A unique opportunity came to me in 1989 through the pianist Mieczyslaw Horszowski (1892-1993). I discovered a recording of him made from a concert performance of the Diabelli Variations in Buffalo, NY, in 1982. I convinced Pearl Records to release the recording, and Horszowski approved. I was asked to write the liner notes, but, given his artistry and background, it seemed ludicrous to limit the notes to the typical biographical or analytical discussion. One day when he was home from Curtis, I was able to sit down and interview him about his learning process.
Horszowski asked his wife, Bice Costa, to find scores and as she looked, he began. "I did not play the Diabelli in public until 1949. I first heard them when Artur Schnabel played them four times during one season. I started with the urtext, then studied the first edition. Then I gained access to the autograph." He picked up an ancient tome. "Von Bülow's edition. He makes comments and changes that are wrong but obvious if you know the urtext. His explanations are very important. Artur Schnabel also edited them." (While the Beethoven sonatas are available, Schnabel's edition of the variations remains nearly inaccessible.) "Schnabel has much to say. I read [Sir Donald Francis] Tovey's comments on Beethoven. Also, it is very important to know as many of a composer's works as possible.
"I played them several times to [Pablo] Casals and [Arturo] Toscanini who made comments." Horszowski leaned back in his chair, folding his arms he gazed upward with relief: "Then I meditated on it all."
A first hearing of any of the Chopin recordings left by Ignaz Friedman (1882-1948) often comes as a shock, an experience that exhilarates and startles new listeners. Like Horszowski, he was a Polish pupil of Theodor Leschetizky (1830-1915). Their teacher was prepared by Czerny, knew several Chopin pupils, and was also acquainted with Chopin's colleague Liszt. The aura and background projected in Friedman's interpretations stunned many who upheld him as the heir to Chopin's tradition. In this regard it wasn't long before a leading publisher commissioned the twenty-eight-year-old Friedman to edit Chopin's piano music—while touring throughout Europe, a request arrived from Breitkopf & Härtel in Leipzig. Friedman located first editions, as there were differing details amongst Chopin's publications in France, Germany, and England. Many variants were integrated into Friedman's resulting edition, yet he sought to get ever so close to the composer through ethnographic research. Crucial advice came from his colleague Moriz Rosenthal (1862-1946), a Polish pianist who had studied with Chopin's assistant Mikuli and had private lessons from Liszt. Rosenthal wrote on how Liszt analyzed Chopin's compositional development, explanations of structural and figurative details from a creator's perspective. Of Mikuli, he recalled:
Mikuli had the Chopin traditions of touch and legato playing, of phrasing and of interpretation as far as a talent can understand a genius. [italics mine] Chopin, in his teaching, insisted on a perfect legato. We know that a pure legato is one of the touchstones of all legitimate piano technique and is something that every good pianist should try to acquire.
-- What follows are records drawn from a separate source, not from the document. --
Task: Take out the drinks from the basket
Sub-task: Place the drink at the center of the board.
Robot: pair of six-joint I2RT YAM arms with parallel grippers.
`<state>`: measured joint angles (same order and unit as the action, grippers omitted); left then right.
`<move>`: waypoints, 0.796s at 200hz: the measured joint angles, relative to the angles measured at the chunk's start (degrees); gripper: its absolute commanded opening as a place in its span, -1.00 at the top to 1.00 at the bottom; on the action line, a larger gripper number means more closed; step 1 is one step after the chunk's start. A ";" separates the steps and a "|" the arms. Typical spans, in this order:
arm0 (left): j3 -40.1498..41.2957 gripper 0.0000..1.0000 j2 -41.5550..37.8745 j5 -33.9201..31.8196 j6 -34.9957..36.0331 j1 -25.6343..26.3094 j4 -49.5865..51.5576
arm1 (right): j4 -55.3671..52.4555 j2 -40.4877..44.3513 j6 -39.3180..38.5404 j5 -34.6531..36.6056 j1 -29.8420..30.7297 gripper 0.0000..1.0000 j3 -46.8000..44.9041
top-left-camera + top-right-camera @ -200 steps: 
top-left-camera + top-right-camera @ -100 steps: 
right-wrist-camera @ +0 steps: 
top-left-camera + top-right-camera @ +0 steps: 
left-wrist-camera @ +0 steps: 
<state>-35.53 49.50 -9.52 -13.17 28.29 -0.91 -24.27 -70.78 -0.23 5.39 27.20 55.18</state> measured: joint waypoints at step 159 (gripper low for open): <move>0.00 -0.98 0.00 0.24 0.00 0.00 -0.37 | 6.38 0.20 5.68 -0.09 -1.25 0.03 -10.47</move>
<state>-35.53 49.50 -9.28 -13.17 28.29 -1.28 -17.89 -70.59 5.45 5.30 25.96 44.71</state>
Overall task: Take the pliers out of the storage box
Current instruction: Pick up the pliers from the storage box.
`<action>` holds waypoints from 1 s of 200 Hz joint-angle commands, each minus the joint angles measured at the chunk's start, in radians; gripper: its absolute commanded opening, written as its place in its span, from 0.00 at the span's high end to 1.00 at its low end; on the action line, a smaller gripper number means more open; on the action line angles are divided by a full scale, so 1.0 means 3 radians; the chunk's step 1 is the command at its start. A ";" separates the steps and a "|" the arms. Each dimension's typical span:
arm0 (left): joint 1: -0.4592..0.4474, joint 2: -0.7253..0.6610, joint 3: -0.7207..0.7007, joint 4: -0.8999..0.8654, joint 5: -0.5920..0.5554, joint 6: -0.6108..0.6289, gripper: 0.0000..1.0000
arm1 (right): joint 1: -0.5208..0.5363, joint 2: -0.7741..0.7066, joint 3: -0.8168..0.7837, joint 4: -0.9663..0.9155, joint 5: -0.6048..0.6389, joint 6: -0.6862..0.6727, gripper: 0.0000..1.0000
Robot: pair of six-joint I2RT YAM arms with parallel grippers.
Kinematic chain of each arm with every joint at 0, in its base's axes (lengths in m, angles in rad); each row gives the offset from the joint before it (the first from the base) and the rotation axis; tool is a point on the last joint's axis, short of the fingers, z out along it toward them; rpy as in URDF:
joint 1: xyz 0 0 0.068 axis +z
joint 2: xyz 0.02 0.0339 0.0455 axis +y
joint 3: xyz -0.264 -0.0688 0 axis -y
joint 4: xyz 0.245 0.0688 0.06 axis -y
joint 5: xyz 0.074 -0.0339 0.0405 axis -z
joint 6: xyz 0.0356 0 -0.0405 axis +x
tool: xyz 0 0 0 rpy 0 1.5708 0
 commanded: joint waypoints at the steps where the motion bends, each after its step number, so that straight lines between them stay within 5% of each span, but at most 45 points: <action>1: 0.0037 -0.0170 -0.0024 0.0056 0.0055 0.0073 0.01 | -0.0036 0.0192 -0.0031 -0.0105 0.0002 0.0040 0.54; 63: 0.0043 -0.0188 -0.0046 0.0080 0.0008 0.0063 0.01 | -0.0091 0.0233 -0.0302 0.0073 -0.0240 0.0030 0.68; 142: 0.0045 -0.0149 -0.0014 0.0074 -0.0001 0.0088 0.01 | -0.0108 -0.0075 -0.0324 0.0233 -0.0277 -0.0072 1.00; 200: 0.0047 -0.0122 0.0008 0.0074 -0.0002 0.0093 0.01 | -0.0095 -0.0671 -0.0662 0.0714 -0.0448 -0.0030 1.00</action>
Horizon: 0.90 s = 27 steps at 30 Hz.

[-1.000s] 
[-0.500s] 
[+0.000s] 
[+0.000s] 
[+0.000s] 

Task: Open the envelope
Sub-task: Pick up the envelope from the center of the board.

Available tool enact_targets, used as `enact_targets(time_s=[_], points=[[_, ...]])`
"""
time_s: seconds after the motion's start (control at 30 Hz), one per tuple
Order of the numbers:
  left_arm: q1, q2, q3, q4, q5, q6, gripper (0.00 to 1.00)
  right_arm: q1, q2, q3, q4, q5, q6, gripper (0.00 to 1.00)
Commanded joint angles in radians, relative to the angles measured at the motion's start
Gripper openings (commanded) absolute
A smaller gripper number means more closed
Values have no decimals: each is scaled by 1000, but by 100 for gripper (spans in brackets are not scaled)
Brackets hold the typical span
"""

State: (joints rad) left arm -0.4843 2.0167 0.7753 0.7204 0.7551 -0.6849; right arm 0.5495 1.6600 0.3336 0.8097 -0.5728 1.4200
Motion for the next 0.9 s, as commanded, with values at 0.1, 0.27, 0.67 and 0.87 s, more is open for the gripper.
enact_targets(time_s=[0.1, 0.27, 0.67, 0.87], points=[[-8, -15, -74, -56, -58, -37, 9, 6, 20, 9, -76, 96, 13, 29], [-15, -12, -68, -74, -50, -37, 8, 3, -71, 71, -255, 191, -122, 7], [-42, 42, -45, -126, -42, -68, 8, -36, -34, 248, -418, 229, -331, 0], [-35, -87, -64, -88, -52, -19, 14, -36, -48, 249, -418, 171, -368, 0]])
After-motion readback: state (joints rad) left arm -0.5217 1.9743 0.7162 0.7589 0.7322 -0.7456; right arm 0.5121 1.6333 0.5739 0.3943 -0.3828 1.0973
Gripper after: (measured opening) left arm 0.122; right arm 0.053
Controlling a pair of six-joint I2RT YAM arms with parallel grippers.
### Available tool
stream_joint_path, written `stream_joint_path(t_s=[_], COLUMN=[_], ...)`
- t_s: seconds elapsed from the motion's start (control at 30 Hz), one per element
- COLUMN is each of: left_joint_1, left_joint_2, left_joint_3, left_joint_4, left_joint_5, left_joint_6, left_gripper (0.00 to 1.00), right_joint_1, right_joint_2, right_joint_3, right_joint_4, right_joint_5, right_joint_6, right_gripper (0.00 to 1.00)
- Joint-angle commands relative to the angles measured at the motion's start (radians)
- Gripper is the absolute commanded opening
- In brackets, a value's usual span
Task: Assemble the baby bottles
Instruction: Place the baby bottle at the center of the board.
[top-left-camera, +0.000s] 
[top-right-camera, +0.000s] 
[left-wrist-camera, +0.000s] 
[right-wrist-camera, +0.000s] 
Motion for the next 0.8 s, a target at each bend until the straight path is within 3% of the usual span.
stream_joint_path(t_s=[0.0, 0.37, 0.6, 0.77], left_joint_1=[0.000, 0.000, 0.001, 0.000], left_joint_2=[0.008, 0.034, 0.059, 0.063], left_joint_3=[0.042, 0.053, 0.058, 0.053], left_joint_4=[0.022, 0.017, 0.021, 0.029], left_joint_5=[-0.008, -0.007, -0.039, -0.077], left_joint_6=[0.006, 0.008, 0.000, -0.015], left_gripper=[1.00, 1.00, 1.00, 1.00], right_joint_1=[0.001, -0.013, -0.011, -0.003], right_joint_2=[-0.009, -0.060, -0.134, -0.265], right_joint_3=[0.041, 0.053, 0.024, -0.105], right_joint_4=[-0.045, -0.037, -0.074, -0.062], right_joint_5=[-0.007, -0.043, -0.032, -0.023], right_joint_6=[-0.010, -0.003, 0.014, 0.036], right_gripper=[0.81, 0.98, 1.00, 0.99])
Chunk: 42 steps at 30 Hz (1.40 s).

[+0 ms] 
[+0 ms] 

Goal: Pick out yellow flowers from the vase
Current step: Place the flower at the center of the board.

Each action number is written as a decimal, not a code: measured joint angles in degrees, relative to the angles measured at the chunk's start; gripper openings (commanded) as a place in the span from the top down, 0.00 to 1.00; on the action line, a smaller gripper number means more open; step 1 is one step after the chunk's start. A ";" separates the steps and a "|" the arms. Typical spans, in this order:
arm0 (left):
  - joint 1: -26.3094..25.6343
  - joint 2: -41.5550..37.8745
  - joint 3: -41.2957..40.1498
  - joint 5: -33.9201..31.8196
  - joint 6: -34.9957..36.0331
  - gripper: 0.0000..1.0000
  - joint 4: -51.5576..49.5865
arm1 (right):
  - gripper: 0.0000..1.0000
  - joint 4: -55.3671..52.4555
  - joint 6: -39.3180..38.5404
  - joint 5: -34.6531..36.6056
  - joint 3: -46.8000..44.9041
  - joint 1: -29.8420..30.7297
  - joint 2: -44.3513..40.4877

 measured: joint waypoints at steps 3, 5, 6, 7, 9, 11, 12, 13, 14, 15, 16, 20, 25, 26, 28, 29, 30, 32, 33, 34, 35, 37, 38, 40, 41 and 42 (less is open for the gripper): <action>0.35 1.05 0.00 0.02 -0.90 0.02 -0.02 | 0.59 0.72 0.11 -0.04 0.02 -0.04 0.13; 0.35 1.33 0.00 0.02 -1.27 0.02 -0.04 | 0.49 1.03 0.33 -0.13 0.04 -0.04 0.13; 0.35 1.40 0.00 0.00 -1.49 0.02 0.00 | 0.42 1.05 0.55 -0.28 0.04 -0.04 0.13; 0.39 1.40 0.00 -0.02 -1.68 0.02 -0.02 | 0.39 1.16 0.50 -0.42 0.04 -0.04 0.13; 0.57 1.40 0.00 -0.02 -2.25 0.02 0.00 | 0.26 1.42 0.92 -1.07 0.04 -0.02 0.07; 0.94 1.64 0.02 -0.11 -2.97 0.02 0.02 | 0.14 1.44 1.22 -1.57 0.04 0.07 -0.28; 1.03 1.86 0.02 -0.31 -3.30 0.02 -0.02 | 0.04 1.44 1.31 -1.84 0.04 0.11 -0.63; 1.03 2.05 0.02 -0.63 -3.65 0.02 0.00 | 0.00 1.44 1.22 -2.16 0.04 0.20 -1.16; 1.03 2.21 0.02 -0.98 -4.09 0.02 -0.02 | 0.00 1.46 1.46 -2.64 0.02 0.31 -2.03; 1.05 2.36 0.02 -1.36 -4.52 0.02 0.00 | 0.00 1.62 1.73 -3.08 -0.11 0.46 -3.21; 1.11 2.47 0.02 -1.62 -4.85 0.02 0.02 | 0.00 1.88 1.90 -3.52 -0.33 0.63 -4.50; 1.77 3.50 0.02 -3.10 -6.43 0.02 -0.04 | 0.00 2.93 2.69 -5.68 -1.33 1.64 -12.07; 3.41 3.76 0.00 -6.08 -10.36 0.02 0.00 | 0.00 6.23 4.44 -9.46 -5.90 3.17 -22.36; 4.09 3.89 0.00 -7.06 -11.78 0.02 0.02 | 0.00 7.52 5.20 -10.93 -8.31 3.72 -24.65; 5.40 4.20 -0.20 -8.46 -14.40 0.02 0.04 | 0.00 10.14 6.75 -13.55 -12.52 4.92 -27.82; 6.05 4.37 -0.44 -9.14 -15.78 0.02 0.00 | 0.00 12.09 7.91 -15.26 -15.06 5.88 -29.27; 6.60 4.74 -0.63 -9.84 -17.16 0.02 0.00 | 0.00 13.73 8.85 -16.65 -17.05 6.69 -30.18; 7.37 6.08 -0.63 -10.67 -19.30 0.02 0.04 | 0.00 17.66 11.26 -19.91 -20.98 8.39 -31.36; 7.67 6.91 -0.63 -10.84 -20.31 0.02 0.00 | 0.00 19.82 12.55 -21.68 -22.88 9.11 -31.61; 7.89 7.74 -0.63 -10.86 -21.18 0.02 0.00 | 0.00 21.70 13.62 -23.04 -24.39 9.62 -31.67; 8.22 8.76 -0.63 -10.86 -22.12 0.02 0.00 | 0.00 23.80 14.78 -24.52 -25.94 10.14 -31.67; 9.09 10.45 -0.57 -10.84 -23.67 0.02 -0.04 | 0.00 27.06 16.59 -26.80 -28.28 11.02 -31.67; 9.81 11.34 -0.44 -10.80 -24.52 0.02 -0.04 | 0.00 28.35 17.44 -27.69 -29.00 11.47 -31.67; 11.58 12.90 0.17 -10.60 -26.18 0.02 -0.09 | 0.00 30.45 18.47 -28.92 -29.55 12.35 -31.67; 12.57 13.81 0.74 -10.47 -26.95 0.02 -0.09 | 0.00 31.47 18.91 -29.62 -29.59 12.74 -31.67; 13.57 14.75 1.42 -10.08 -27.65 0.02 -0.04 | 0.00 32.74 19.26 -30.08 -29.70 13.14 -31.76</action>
Mikuli was very careful, very thorough in giving me a good foundation and in requiring me to cultivate the pure legato touch.1
Rosenthal sent Friedman a letter with fingerings (Chopin's Berceuse—in Rosenthal's ornate script) that Friedman incorporated into his edition. One striking suggestion is to take the Nouvelle Etude in D flat's right hand's detached two-note pattern with the thumb alone in order to free up four fingers for more legato in the upper voice.
Friedman's Chopin edition offers added figuration by older pianists. In his own recording of the Etude in C Major, Op. 10, No. 7, Friedman urges on its lightning fast tempo into a fi nale of added sixths, credited in a footnote to Alexander Michalowski (1851-1938). An infl uential piano teacher in Warsaw and student of a Chopin pupil, Michalowski's athletic gestures impress as willfully personal rather than transmitting any bygone embellishment. Friedman's adding of this perspective endows his edition with a crossroads where authenticity, tradition, and individuals spanning a century all collide in music.
Soon after Friedman's edition was published, Alfred Cortot brought out his guide to mastering the Chopin Etudes through original finger-busting exercises allegedly meant to make Chopin's easier. Friedman's star pupil and colleague Ignace Tiegerman (1893-1968) once was asked whether his student should study them. Tiegerman dismissed it at once: "Cortot wrote them because he needs them!" Friedman soon prepared his own Instructive Edition, in which each etude was weighed with observations of style and technique, accompanied by his own exercises. A rare edition of four volumes, it vanished soon after publication. This writer tracked them all by searching in New York, Copenhagen, Stockholm, and Munich. Scans of the complete commentary are now reproduced on a PDF contained in Masters of Chopin (Arbiter CD 158, disc IV).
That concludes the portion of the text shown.